A double bed with drapes behind it in a room with yellow-gold coloured walls
. . . and one of its four rooms. There are also five shepherd huts

When young local pair Alex Winch and Sam Fiddian-Green took over this 16th-century Surrey Hills pub in 2023, there was one thing they couldn’t touch: the traditional 5pm Saturday meat raffle. “You’ve never seen anyone get so excited about a pack of sausages or chicken supremes,” says Winch, previously restaurant manager at London’s Portland.

After a walk in nearby Winkworth Arboretum, install yourself at the prime table in front of the inglenook fireplace, before the bar steadily fills with villagers and dogs. Chef Fiddian-Green dishes up elevated but unfussy dishes of slow-braised beef cooked in local ale or pheasant schnitzel with pickled red cabbage. The four beamed bedrooms above the pub have been redone; there are also five shepherd huts and 10 acres out back, which next year will be turned into a smallholding so the food miles can be measured in metres. Doubles from £140, including breakfast; merryharriers.com

7. The Swan Inn, Fittleworth, West Sussex

Food on a table for two in a pub room with wood-panelled walls
A table at the Swan, which reopened this week

Tucked in the South Downs, The Swan has served as a coaching inn between the coast and London since the 16th century. It later became a hub for artists — both JMW Turner and John Constable stayed, their paintings of Fittleworth Mill now part of the collections at the Tate Britain and V&A. The Swan’s latest custodian, Sussex-born Angus Davies, has given the pub more than a lick of paint before it reopened this week: replacing the roof and decking out the 12 bedrooms with deep beds handmade in Devon, and even deeper roll-top baths.

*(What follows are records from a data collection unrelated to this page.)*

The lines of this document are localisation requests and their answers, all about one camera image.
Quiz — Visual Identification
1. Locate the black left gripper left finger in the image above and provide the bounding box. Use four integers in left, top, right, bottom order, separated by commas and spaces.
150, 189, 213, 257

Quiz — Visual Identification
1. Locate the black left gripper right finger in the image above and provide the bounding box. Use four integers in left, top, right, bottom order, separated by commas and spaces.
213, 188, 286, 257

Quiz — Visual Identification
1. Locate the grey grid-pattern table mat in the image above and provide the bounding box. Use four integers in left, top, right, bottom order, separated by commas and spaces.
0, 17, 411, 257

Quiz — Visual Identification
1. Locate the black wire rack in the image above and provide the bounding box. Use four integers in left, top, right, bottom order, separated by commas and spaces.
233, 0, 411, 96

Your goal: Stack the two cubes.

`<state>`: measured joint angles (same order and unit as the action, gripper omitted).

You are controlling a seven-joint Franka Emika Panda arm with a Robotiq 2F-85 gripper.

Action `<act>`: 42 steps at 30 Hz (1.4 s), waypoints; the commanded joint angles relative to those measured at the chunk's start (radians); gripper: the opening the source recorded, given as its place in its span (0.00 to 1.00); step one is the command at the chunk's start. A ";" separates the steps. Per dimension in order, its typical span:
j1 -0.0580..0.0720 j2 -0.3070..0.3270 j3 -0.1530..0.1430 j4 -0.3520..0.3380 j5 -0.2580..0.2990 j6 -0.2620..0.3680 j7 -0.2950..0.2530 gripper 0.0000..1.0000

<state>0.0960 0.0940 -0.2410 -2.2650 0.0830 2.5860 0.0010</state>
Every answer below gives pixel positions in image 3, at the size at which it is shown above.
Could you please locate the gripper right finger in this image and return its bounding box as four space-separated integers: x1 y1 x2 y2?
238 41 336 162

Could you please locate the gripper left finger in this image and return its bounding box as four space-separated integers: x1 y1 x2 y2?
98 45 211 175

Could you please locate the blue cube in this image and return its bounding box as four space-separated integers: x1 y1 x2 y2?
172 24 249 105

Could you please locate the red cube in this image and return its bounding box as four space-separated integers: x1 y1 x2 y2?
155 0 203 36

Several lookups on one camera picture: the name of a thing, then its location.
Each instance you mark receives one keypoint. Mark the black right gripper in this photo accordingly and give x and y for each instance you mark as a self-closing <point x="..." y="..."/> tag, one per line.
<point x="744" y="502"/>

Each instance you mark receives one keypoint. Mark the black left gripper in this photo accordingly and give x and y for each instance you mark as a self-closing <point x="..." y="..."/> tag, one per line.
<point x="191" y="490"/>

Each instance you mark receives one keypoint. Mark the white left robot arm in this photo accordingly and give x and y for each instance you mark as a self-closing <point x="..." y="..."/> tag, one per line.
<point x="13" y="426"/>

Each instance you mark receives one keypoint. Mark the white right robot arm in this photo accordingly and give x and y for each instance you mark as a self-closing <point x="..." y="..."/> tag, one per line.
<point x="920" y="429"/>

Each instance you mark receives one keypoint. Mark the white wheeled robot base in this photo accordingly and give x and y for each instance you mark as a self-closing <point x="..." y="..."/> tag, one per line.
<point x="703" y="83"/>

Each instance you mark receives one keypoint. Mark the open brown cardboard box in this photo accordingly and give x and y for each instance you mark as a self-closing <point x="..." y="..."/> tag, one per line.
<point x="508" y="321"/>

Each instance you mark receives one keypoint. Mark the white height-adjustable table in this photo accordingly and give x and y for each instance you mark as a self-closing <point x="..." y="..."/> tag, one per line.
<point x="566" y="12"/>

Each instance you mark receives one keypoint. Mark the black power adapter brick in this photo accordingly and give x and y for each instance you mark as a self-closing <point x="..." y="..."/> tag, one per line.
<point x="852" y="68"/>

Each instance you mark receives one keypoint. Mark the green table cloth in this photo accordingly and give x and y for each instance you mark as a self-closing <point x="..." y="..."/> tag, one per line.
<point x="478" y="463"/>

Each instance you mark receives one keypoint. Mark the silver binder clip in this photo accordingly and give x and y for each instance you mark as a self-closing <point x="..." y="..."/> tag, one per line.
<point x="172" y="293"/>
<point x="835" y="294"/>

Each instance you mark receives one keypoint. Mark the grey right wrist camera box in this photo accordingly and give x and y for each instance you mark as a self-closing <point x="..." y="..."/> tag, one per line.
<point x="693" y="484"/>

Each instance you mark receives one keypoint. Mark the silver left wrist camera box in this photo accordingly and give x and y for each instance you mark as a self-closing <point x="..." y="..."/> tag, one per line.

Artist guests used to pay for lodgings with paintings, some of which still hang on the walls (no Turners or Constables, unfortunately) and for the artistically inclined, Petworth’s Newlands House gallery is up the road and Charleston, the Bloomsbury group’s Sussex retreat, an hour’s drive east. Or take Davies’ tip and ramble up Bignor Hill to work up an appetite for the pub’s South Downs venison and bacon pie. Doubles from £175, room only; swaninnfittleworth.com

8. The Sherborne Arms, Northleach, Gloucestershire

Bottles on shelves behind a dark wood bar in a softly lit room
The Sherborne, which reopened in May last year, has three rooms

The Cotswolds’ honeyed villages are as packed with sceney pub openings as they are with shiny Land Rovers, with attention-grabbing newcomers including Bull in Burford, The Bull in Charlbury and the Village Pub in Barnsley (from the folk behind The Pig hotels). Local lads Tom Noest and Peter Creed offer something more solidly pub-like with their slowly expanding group, reopening this half-timbered spot on Northleach’s market square in May last year.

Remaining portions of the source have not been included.